The problem> Could you give the entries back exactly as they stand, minus any pictures?

[[ Excerpted records open ]]

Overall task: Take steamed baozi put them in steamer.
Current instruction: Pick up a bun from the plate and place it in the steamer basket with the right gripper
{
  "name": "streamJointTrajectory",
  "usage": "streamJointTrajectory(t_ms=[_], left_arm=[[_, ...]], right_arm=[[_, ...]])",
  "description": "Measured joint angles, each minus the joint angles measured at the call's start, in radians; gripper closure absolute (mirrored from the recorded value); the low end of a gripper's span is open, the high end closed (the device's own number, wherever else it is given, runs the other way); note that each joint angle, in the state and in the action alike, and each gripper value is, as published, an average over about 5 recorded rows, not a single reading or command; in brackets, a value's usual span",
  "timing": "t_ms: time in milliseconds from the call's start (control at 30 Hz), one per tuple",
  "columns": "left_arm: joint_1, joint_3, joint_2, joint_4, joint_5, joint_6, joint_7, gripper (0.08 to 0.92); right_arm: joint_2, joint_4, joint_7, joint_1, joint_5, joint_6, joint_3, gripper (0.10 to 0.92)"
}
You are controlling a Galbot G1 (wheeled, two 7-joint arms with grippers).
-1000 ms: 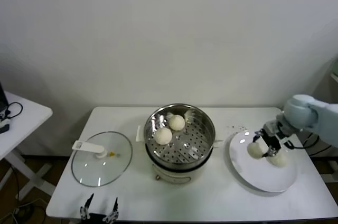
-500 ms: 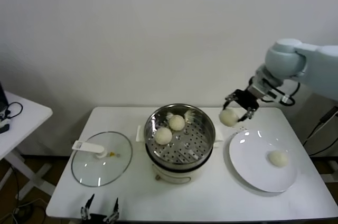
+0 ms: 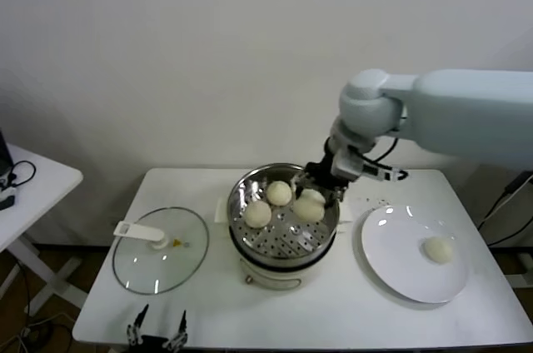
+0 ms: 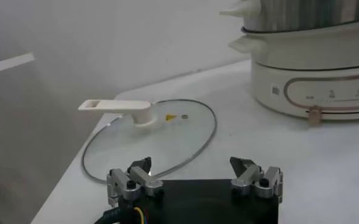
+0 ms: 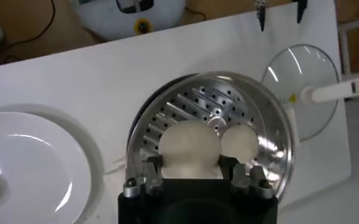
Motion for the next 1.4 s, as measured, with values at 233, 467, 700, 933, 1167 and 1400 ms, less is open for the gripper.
streamJointTrajectory(t_ms=[233, 467, 700, 933, 1167, 1400], left_arm=[[-0.002, -0.001, 0.000, 0.000, -0.001, 0.003, 0.001, 0.177], [-0.007, -0.003, 0.000, 0.004, -0.002, 0.003, 0.001, 0.177], [-0.011, -0.003, 0.000, 0.008, -0.003, 0.003, 0.002, 0.177], [-0.012, -0.005, 0.000, 0.009, -0.007, 0.003, 0.002, 0.177], [-0.013, -0.006, 0.000, 0.011, -0.011, 0.002, 0.002, 0.177], [-0.010, -0.010, 0.000, 0.008, -0.012, 0.000, 0.002, 0.177]], right_arm=[[0.069, -0.027, 0.019, -0.098, -0.060, 0.002, 0.020, 0.389], [0.113, -0.070, 0.034, -0.175, -0.104, 0.006, 0.025, 0.386], [0.144, -0.109, 0.048, -0.232, -0.139, 0.010, 0.040, 0.385], [0.167, -0.139, 0.051, -0.261, -0.156, 0.018, 0.043, 0.380], [0.184, -0.163, 0.056, -0.271, -0.164, 0.034, 0.044, 0.357], [0.177, -0.174, 0.071, -0.264, -0.147, 0.047, 0.050, 0.214]])
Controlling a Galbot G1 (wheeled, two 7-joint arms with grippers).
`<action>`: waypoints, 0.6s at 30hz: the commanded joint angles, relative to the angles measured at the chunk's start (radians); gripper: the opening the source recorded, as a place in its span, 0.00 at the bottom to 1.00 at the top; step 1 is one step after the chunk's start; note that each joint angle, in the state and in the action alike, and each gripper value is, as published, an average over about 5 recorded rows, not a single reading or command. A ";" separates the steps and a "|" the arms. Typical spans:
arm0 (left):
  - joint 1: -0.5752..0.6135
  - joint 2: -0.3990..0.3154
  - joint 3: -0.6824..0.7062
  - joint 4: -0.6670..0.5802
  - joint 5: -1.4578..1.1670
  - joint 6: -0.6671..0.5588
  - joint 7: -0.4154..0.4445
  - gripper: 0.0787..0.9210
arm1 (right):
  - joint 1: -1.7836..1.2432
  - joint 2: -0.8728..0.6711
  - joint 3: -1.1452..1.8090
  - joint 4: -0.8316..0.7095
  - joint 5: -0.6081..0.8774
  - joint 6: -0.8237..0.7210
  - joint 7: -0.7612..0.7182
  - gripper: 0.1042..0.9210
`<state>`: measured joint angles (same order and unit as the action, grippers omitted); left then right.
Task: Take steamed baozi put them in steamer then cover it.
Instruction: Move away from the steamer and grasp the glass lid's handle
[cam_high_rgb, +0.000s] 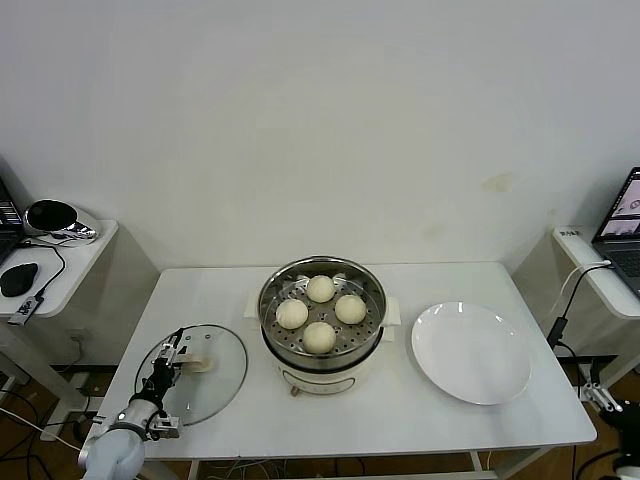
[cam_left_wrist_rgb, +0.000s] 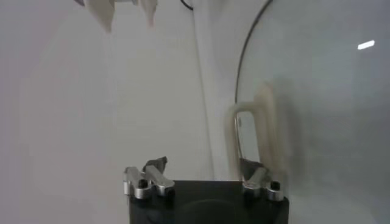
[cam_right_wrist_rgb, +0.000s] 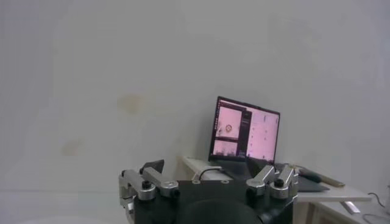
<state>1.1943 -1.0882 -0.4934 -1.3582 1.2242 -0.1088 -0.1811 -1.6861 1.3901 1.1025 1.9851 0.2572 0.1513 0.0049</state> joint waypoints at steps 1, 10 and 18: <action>-0.016 -0.001 0.007 0.038 -0.007 -0.002 -0.015 0.57 | -0.004 0.001 0.002 -0.001 0.000 0.000 0.000 0.88; 0.030 0.012 0.008 -0.024 -0.083 0.002 -0.036 0.26 | -0.002 -0.005 -0.012 0.001 -0.008 -0.001 0.000 0.88; 0.146 0.060 -0.051 -0.214 -0.139 0.087 -0.048 0.08 | 0.004 -0.011 -0.026 0.002 -0.023 0.007 -0.006 0.88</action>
<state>1.2386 -1.0646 -0.4992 -1.3979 1.1497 -0.0903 -0.2165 -1.6830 1.3815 1.0826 1.9863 0.2413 0.1557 0.0011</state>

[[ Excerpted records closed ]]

Answer to this task>
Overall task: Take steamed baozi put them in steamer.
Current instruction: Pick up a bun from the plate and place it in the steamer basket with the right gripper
{
  "name": "streamJointTrajectory",
  "usage": "streamJointTrajectory(t_ms=[_], left_arm=[[_, ...]], right_arm=[[_, ...]])",
  "description": "Measured joint angles, each minus the joint angles measured at the call's start, in radians; gripper closure absolute (mirrored from the recorded value); the low end of a gripper's span is open, the high end closed (the device's own number, wherever else it is given, runs the other way); note that each joint angle, in the state and in the action alike, and each gripper value is, as published, an average over about 5 recorded rows, not a single reading or command; in brackets, a value's usual span",
  "timing": "t_ms: time in milliseconds from the call's start (control at 30 Hz), one per tuple",
  "columns": "left_arm: joint_1, joint_3, joint_2, joint_4, joint_5, joint_6, joint_7, gripper (0.08 to 0.92); right_arm: joint_2, joint_4, joint_7, joint_1, joint_5, joint_6, joint_3, gripper (0.10 to 0.92)"
}
You are controlling a Galbot G1 (wheeled, two 7-joint arms with grippers).
-1000 ms: 
-500 ms: 
+0 ms: 
+0 ms: 
+0 ms: 
Motion for the next 1.4 s, as measured, with values at 233, 467, 700, 933, 1167 and 1400 ms, less is open for the gripper.
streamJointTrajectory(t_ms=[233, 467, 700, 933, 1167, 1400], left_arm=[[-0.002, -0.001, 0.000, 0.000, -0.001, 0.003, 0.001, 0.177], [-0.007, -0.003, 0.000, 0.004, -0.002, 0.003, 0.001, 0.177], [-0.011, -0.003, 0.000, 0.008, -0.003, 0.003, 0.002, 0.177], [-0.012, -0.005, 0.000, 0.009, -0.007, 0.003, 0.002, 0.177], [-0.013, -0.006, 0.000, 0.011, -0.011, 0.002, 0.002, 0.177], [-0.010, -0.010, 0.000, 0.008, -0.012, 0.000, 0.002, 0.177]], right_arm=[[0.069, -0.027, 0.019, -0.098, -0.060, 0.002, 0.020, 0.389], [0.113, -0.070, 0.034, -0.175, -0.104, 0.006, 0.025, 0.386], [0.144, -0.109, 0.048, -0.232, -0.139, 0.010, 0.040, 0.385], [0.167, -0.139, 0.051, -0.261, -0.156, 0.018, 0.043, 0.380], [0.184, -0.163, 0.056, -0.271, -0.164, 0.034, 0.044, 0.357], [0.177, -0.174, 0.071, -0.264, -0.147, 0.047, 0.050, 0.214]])
Controlling a Galbot G1 (wheeled, two 7-joint arms with grippers).
`<action>`: waypoints, 0.6s at 30hz: the commanded joint angles, relative to the angles measured at the chunk's start (radians); gripper: the opening the source recorded, as a place in its span, 0.00 at the bottom to 1.00 at the top; step 1 is one step after the chunk's start; note that each joint angle, in the state and in the action alike, and each gripper value is, as published, an average over about 5 recorded rows, not a single reading or command. A ";" separates the steps and a "|" the arms. Typical spans:
arm0 (left):
  - joint 1: -0.5752..0.6135
  - joint 2: -0.3990..0.3154
  - joint 3: -0.6824..0.7062
  - joint 4: -0.6670..0.5802
  - joint 5: -1.4578..1.1670
  - joint 6: -0.6671..0.5588
  - joint 7: -0.4154..0.4445
  - gripper: 0.0787..0.9210
arm1 (right):
  - joint 1: -1.7836..1.2432
  - joint 2: -0.8728..0.6711
  - joint 3: -1.1452..1.8090
  - joint 4: -0.8316..0.7095
  - joint 5: -0.6081..0.8774
  - joint 6: -0.8237..0.7210
  - joint 7: -0.7612..0.7182
  - gripper: 0.1042..0.9210
`<state>`: measured joint angles (same order and unit as the action, grippers omitted); left then right.
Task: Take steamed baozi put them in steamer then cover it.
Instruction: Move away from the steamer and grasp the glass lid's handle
[cam_high_rgb, +0.000s] 
[cam_left_wrist_rgb, +0.000s] 
[cam_right_wrist_rgb, +0.000s] 
<state>1.1943 -1.0882 -0.4934 -1.3582 1.2242 -0.1088 -0.1811 -1.6861 1.3901 1.1025 1.9851 0.2572 0.1513 0.0049</state> joint waypoints at steps 1, 10 and 18: <action>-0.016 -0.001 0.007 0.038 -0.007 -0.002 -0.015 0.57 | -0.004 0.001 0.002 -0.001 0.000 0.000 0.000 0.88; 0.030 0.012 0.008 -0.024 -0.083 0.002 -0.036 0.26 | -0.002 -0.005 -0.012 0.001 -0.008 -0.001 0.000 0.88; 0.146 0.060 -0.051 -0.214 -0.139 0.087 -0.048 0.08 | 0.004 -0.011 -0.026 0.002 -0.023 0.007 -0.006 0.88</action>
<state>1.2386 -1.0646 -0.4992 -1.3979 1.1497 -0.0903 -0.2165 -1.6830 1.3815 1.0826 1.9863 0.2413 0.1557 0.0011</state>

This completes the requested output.